O Brasil continua a ser a excepção na América Latina. Quase todos os países da região optaram por medidas restritivas, coordenadas entre as diferentes autoridades territoriais nacionais (centrais, regionais e locais). Aparentemente, estas medidas estão a produzir resultados, com a progressão dos contágios registados a evoluir mais lentamente em comparação com os Estados Unidos ou com a Europa.

A imagem que o Brasil projecta, entretanto, é de total descoordenação. Depois de um primeiro momento a negar a realidade, Jair Bolsonaro está agora enredado em disputas internas com os governos estaduais, com o presidente da Câmara dos Deputados e (pasme-se) com o próprio ministro da Saúde, podendo acabar tudo nos tribunais.

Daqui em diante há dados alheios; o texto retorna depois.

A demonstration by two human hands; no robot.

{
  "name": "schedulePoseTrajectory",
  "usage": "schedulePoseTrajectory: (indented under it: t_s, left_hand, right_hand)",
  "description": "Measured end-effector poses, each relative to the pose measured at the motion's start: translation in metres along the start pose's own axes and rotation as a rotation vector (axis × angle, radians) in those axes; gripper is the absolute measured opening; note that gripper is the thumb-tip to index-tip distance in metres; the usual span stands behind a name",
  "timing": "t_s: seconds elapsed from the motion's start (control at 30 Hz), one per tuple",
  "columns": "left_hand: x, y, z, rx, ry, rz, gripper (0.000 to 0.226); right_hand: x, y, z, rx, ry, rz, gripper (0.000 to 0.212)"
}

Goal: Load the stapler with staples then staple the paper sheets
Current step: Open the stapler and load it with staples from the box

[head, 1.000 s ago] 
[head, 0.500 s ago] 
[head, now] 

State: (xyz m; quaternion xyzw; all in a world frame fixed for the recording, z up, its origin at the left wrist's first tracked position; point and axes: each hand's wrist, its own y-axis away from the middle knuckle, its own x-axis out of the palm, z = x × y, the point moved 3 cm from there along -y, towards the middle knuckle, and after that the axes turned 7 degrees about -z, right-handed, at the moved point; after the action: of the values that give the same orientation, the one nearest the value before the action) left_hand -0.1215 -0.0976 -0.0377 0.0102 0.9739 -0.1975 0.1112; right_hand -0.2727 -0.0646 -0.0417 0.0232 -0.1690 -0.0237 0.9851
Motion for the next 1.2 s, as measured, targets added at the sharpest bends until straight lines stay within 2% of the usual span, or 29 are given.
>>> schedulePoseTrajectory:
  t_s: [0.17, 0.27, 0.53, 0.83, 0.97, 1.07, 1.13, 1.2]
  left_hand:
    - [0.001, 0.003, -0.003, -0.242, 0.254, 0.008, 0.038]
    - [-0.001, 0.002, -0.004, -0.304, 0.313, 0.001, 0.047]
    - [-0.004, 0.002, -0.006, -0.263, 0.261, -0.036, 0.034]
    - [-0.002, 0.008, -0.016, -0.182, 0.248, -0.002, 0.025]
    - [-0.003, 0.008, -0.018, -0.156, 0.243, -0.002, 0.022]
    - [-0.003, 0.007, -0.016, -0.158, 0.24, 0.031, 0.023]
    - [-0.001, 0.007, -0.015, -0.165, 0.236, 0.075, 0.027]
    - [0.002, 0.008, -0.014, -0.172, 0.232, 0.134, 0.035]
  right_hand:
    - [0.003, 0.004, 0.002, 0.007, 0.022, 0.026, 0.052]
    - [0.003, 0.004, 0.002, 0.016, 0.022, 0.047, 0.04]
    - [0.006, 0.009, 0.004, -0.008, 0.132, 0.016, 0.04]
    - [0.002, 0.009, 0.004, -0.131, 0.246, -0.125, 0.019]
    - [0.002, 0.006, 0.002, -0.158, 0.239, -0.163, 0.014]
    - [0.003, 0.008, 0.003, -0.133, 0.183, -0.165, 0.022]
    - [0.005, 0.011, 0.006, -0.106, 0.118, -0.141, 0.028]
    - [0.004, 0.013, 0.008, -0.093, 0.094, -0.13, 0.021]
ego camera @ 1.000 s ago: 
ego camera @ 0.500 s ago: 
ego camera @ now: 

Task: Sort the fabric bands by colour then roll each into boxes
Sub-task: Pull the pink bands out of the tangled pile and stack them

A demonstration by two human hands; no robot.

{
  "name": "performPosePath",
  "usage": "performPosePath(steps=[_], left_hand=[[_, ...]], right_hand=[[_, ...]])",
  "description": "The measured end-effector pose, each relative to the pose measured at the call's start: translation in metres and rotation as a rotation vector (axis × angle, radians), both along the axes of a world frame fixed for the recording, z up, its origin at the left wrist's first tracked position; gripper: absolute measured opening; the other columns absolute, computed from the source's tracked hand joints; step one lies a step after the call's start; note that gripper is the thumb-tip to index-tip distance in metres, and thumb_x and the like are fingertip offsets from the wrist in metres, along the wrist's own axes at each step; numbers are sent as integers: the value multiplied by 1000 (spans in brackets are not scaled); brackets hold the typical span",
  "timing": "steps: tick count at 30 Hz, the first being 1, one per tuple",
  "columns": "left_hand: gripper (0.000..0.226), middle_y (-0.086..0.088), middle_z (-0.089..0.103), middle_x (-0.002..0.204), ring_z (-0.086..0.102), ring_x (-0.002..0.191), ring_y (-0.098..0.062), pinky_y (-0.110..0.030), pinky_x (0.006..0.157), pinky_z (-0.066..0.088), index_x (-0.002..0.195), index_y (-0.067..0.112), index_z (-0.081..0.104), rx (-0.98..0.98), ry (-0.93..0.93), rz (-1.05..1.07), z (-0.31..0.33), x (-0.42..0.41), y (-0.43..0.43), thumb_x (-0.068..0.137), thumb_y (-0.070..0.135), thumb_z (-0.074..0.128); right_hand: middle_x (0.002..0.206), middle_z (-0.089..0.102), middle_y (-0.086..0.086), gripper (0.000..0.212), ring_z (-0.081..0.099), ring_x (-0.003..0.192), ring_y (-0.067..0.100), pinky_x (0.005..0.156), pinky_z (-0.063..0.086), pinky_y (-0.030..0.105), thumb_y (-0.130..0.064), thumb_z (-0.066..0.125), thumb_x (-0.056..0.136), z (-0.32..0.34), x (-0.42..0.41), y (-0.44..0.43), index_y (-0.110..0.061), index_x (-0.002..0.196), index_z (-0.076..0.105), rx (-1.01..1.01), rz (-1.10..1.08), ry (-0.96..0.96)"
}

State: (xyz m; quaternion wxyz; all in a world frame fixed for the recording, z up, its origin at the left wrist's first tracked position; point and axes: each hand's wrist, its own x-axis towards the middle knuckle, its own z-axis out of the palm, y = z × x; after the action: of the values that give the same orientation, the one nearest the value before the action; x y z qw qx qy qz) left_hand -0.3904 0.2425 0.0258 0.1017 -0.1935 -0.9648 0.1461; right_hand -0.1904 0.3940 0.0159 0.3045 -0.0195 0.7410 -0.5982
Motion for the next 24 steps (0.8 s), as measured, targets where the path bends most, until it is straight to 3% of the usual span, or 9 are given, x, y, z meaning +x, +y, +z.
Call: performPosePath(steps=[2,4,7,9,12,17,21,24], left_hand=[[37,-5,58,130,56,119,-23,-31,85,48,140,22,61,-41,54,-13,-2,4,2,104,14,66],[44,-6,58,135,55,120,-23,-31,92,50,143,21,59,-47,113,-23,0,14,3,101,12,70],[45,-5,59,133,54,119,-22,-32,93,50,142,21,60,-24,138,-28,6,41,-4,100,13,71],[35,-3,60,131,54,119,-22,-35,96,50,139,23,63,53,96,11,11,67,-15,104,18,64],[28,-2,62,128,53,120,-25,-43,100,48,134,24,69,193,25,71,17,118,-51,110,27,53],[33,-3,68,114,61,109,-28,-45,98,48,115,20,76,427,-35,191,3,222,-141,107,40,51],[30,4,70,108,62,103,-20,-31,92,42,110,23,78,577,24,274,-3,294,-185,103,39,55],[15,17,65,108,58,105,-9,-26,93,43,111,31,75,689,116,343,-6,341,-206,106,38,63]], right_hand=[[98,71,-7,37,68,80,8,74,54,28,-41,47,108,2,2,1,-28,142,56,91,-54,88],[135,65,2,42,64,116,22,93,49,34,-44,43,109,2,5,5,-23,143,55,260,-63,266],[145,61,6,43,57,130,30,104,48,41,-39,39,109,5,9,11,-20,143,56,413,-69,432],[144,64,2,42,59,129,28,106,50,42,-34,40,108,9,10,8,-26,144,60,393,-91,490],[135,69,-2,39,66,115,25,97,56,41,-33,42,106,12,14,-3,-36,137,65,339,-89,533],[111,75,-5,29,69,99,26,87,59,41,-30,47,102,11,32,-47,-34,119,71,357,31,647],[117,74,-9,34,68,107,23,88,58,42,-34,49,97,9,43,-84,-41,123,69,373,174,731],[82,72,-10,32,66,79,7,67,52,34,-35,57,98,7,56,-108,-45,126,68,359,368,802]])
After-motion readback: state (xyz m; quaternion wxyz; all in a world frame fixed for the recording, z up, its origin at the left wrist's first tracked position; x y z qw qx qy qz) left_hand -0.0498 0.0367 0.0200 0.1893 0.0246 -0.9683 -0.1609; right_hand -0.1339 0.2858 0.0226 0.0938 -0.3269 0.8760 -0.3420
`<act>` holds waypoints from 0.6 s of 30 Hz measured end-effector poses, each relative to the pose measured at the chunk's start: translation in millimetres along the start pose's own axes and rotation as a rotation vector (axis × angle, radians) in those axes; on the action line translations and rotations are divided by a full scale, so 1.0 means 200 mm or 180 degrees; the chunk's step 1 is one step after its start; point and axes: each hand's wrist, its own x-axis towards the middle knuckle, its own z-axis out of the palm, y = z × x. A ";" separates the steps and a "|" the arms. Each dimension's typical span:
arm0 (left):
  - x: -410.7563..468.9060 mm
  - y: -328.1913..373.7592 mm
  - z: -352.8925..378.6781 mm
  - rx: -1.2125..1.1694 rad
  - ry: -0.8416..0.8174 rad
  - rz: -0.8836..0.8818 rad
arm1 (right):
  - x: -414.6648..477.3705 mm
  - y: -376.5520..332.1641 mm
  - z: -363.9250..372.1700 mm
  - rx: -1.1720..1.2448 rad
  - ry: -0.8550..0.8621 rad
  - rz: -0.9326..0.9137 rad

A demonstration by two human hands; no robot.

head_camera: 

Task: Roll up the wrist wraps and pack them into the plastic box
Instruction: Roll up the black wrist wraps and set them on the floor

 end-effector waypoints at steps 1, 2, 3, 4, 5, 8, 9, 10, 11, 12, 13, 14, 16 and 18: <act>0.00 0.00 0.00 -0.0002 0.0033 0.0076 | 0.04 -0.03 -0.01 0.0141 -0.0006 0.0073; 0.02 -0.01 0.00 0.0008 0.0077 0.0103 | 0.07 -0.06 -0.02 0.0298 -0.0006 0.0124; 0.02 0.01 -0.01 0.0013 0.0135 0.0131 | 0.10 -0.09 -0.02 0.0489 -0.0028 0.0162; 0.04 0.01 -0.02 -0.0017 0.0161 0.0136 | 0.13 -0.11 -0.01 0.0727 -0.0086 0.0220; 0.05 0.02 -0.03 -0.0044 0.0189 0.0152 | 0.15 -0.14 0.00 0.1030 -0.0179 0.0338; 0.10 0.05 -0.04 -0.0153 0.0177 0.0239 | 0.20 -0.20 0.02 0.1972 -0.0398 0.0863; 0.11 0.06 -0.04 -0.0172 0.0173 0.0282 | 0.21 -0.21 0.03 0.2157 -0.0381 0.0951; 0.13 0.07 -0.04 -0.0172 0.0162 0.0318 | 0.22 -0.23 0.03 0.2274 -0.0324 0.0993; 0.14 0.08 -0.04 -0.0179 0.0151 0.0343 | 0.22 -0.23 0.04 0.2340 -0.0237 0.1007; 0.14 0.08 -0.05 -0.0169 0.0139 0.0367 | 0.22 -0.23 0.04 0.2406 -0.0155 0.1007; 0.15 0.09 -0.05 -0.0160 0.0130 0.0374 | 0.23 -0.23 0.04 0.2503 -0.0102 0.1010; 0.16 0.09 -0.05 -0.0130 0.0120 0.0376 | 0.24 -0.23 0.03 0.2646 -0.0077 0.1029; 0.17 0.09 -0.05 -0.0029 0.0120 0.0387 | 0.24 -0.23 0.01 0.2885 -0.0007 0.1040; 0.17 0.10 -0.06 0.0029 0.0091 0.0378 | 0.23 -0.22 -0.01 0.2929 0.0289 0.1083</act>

O Brasil parece hoje um corpo estranho e sem qualquer capacidade de liderança no seu contexto regional.
Filipinas
À medida que as semanas passam, confirma-se a ideia de que a generalidade dos Estados reforçou os seus poderes para combater a ameaça à saúde pública. Alguns respeitaram os princípios democráticos, outros, como no caso de Orban, instrumentalizaram-nos para acumular poder.

O exemplo das Filipinas é ainda mais radical do que o húngaro, com um chefe de Estado democraticamente eleito, Rodrigo Duterte, a ameaçar a população com execuções sumárias (autorização das forças policiais para disparar) em caso de incumprimento do recolher obrigatório.

A erosão da democracia e dos direitos dos cidadãos poderá mesmo ser a terceira grande crise que teremos que enfrentar depois da pandemia e da recessão.

Sugestão


O papel que a China irá desempenhar no mundo quando a poeira da pandemia assentar é actualmente o tema de eleição dos especialistas em Relações Internacionais. A Foreign Affairs publicou hoje um artigo de Minxin Pei, professor no Claremont McKenna College, que procura lançar algumas luzes sobre as fragilidades da liderança chinesa.

Bom fim-de-semana.

Nota: o autor escreve respeitando a ortografia pré-acordo ortográfico.